*** Data for this exercise Section Begins ***

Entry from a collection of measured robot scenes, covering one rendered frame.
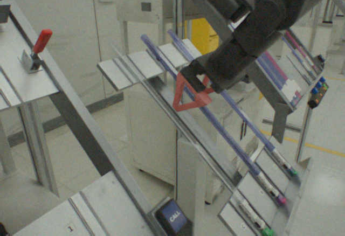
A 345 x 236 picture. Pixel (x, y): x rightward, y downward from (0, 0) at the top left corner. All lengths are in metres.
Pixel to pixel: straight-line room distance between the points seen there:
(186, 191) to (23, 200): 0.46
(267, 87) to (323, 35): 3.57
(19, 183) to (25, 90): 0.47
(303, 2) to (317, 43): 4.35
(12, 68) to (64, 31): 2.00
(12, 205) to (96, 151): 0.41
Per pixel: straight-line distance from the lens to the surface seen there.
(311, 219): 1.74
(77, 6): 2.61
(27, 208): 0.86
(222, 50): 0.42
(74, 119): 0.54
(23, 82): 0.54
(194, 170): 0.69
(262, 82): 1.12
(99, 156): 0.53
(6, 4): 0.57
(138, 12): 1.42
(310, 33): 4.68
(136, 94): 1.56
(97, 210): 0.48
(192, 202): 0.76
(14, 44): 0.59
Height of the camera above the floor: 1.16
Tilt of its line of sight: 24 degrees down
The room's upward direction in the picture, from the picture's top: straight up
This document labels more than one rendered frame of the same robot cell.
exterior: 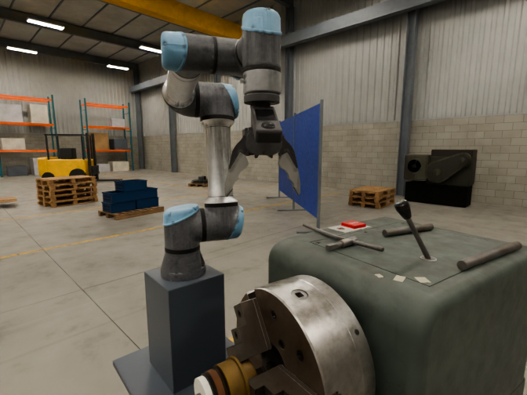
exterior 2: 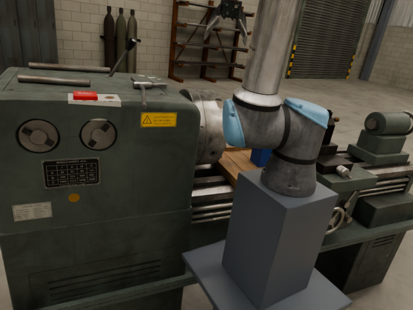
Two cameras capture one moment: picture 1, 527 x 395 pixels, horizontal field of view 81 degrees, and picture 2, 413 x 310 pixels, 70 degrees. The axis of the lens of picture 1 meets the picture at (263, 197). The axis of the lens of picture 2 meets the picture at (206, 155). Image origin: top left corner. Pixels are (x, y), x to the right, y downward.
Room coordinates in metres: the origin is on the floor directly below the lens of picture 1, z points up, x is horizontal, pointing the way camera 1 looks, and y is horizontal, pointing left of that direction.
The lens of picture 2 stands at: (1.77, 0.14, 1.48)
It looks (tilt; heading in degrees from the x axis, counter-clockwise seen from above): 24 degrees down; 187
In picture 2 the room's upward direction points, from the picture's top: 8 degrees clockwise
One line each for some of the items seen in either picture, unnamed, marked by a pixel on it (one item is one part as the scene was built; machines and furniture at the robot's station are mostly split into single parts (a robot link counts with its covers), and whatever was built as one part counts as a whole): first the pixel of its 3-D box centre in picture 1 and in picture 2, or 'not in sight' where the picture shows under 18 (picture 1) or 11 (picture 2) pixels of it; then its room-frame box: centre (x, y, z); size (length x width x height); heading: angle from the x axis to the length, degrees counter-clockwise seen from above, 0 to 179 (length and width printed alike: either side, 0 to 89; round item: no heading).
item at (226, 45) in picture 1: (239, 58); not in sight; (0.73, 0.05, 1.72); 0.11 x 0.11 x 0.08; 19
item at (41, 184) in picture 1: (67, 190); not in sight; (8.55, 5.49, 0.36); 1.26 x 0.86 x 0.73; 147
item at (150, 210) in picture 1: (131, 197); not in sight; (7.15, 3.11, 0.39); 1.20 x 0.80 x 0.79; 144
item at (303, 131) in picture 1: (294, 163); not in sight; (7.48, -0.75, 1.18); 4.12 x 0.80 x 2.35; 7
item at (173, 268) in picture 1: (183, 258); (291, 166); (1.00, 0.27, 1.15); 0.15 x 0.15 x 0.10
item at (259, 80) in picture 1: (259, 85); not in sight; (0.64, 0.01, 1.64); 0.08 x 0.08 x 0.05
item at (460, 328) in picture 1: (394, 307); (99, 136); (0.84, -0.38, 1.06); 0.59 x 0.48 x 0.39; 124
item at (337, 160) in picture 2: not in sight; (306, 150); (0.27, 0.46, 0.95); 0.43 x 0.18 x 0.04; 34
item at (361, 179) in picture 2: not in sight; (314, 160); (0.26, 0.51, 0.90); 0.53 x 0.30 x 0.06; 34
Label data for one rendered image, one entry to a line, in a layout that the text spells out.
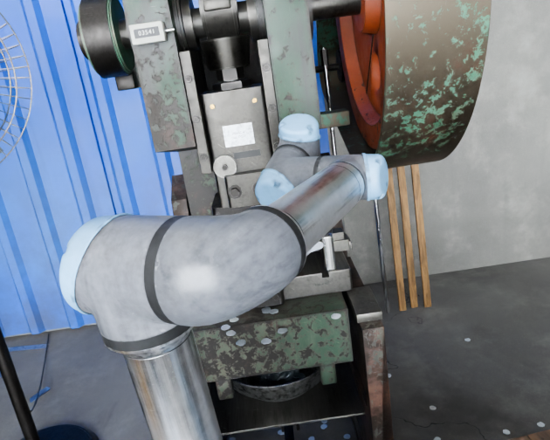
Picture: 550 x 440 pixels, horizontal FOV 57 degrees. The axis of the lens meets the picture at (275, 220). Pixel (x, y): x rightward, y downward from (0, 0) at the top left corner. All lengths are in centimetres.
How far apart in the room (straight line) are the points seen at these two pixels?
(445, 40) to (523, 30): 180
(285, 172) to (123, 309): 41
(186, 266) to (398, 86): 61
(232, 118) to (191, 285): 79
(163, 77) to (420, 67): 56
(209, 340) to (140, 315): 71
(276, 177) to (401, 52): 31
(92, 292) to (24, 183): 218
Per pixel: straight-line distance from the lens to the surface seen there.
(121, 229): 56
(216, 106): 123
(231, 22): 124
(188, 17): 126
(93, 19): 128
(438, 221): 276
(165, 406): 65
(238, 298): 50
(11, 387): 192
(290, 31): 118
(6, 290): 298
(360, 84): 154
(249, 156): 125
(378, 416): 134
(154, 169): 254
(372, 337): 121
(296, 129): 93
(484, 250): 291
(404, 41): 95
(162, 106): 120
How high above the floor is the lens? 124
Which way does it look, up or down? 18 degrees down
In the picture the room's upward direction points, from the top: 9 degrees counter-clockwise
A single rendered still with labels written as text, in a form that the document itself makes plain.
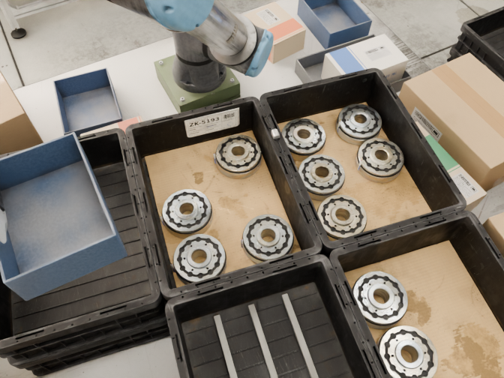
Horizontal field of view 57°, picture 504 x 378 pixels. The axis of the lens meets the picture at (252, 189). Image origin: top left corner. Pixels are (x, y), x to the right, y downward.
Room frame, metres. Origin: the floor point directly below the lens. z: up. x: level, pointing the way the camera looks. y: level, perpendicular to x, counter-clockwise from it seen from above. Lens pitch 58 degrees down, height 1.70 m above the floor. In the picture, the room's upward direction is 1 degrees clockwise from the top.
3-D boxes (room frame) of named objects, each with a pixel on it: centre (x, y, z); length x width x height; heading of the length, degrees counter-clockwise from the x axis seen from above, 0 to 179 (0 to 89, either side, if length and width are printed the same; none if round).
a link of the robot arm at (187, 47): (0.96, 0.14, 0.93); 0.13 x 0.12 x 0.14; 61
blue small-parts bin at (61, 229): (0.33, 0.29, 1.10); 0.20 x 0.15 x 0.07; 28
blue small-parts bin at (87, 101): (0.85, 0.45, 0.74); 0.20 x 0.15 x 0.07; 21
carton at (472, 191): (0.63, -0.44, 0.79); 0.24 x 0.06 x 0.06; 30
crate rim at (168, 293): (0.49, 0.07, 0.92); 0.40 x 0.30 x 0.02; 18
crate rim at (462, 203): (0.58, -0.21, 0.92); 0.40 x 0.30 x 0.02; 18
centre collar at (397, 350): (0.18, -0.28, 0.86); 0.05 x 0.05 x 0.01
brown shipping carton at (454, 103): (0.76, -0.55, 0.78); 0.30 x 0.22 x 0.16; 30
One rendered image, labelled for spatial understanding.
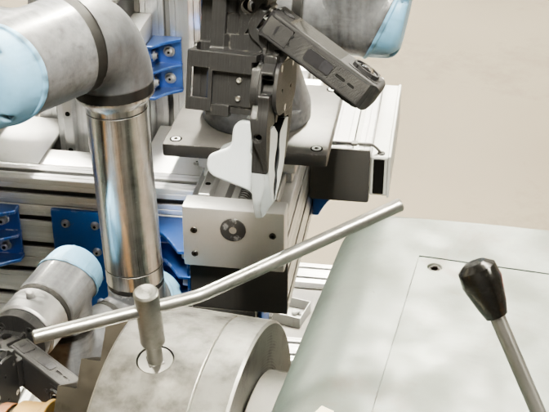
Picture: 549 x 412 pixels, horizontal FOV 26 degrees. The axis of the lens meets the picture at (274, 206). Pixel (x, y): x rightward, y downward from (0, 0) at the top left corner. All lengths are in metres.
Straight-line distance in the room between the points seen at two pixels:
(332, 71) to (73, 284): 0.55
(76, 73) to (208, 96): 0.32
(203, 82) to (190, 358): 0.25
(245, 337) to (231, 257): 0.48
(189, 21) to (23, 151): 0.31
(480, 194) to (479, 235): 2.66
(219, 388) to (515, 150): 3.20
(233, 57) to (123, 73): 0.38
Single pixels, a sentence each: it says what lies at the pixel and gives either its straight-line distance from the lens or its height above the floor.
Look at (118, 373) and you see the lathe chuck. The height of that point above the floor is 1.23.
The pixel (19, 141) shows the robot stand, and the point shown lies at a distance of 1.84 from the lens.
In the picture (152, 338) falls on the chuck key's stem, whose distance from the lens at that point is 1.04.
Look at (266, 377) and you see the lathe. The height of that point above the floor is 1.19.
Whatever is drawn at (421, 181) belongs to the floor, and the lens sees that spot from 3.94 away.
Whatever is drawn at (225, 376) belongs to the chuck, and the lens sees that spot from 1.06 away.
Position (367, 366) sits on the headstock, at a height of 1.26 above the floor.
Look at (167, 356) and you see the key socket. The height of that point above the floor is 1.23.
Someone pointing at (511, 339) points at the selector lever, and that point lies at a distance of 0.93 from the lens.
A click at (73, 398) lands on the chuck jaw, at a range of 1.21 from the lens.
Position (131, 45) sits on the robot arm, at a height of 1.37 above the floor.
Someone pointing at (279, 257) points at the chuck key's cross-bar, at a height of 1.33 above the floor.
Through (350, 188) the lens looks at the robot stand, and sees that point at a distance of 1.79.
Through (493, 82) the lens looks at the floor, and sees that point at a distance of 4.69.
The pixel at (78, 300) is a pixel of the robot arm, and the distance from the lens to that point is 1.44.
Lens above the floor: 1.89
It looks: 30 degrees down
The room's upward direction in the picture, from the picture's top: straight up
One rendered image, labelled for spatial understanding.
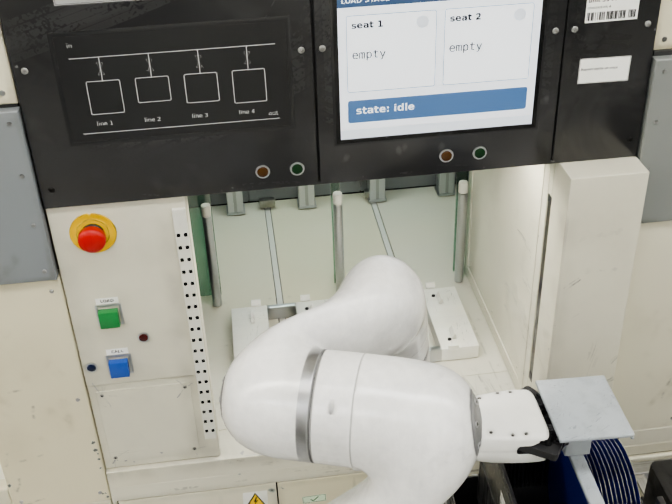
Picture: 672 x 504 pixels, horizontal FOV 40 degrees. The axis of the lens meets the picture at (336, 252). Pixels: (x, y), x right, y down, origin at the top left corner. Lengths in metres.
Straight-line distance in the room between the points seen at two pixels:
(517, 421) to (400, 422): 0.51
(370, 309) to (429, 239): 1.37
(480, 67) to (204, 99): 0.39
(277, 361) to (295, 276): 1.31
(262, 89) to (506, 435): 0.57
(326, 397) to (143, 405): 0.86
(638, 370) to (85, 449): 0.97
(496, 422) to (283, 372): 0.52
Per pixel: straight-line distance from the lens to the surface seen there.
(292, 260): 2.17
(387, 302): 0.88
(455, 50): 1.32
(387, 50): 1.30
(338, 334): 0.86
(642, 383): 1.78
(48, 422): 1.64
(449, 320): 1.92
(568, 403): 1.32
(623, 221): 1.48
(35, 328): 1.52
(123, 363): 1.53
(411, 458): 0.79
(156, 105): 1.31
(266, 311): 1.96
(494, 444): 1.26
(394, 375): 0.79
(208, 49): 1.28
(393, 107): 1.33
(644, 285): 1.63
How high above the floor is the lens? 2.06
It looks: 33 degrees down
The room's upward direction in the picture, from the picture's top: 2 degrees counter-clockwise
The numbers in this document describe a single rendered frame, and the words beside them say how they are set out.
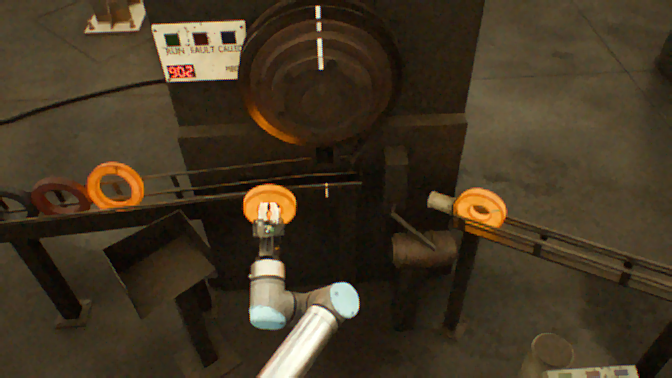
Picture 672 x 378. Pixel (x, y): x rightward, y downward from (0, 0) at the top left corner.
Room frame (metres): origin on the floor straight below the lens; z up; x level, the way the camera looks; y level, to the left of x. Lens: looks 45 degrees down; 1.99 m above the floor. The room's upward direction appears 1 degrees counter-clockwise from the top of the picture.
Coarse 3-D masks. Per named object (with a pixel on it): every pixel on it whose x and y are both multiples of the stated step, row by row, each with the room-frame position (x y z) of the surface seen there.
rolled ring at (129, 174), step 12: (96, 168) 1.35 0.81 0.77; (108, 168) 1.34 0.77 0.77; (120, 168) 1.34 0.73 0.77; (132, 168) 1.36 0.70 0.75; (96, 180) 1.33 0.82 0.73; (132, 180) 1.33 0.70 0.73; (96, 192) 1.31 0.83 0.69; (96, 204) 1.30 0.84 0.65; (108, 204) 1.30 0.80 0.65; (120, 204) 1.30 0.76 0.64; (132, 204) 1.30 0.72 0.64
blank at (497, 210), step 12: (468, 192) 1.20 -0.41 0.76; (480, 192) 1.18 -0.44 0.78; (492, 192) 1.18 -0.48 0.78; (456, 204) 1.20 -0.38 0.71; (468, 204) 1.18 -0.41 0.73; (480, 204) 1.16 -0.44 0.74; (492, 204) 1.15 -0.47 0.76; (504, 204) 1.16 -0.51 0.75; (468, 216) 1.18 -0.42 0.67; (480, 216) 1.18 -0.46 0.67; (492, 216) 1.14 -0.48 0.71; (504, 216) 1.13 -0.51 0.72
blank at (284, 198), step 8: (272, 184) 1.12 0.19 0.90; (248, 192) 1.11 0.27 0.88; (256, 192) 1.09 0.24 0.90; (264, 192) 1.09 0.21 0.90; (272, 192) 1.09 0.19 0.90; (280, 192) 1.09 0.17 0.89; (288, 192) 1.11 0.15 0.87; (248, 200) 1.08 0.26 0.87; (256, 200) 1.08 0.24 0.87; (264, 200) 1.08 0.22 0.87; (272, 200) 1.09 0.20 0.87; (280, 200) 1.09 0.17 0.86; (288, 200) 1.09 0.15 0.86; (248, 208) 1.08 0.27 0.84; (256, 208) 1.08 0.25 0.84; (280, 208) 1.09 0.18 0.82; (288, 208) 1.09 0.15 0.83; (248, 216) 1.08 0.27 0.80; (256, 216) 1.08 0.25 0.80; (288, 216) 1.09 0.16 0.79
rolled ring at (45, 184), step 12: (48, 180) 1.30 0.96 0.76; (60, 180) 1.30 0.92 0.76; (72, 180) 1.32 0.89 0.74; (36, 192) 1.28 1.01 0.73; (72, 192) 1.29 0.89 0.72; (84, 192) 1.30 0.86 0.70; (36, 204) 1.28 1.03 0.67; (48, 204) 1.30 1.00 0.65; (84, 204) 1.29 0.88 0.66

*** Data for this exercise Section Ends ***

Brief:
Exactly as they appear, print the lines of the listing above from its first line through the line that contains "In picture 2 the", minus the pictures.

Solution to the problem:
Entry from a collection of measured robot scenes, covering one rendered frame.
A 345 x 236 picture. Pixel (x, y): x rightward, y downward from (0, 0) at the top left corner. All lengths are in metres.
Pixel to pixel: straight-line room distance between the points seen there:
(186, 191) to (23, 200): 0.46
(267, 87) to (323, 35): 3.57
(19, 183) to (25, 90): 0.47
(303, 2) to (317, 43): 4.35
(12, 68) to (64, 31): 2.00
(12, 205) to (96, 151): 0.41
Per pixel: straight-line distance from the lens to the surface seen there.
(311, 219): 1.74
(77, 6): 2.61
(27, 208): 0.86
(222, 50): 0.42
(74, 119): 0.54
(23, 82): 0.54
(194, 170): 0.69
(262, 82): 1.12
(99, 156): 0.53
(6, 4): 0.57
(138, 12): 1.42
(310, 33): 4.68
(136, 94): 1.56
(97, 210): 0.48
(192, 202): 0.76
(14, 44): 0.59
Height of the camera above the floor: 1.16
Tilt of its line of sight: 24 degrees down
The room's upward direction in the picture, from the picture's top: straight up
This document labels more than one rendered frame of the same robot cell.
exterior: 
exterior 2: 
Two cameras capture one moment: picture 1, 527 x 395 pixels, horizontal field of view 81 degrees, and picture 2, 413 x 310 pixels, 70 degrees. The axis of the lens of picture 1 meets the picture at (263, 197). The axis of the lens of picture 2 meets the picture at (206, 155). Image origin: top left corner. Pixels are (x, y), x to the right, y downward.
Room coordinates in metres: the origin is on the floor directly below the lens of picture 1, z points up, x is horizontal, pointing the way camera 1 looks, and y is horizontal, pointing left of that direction.
The lens of picture 2 stands at: (1.77, 0.14, 1.48)
It looks (tilt; heading in degrees from the x axis, counter-clockwise seen from above): 24 degrees down; 187
In picture 2 the room's upward direction points, from the picture's top: 8 degrees clockwise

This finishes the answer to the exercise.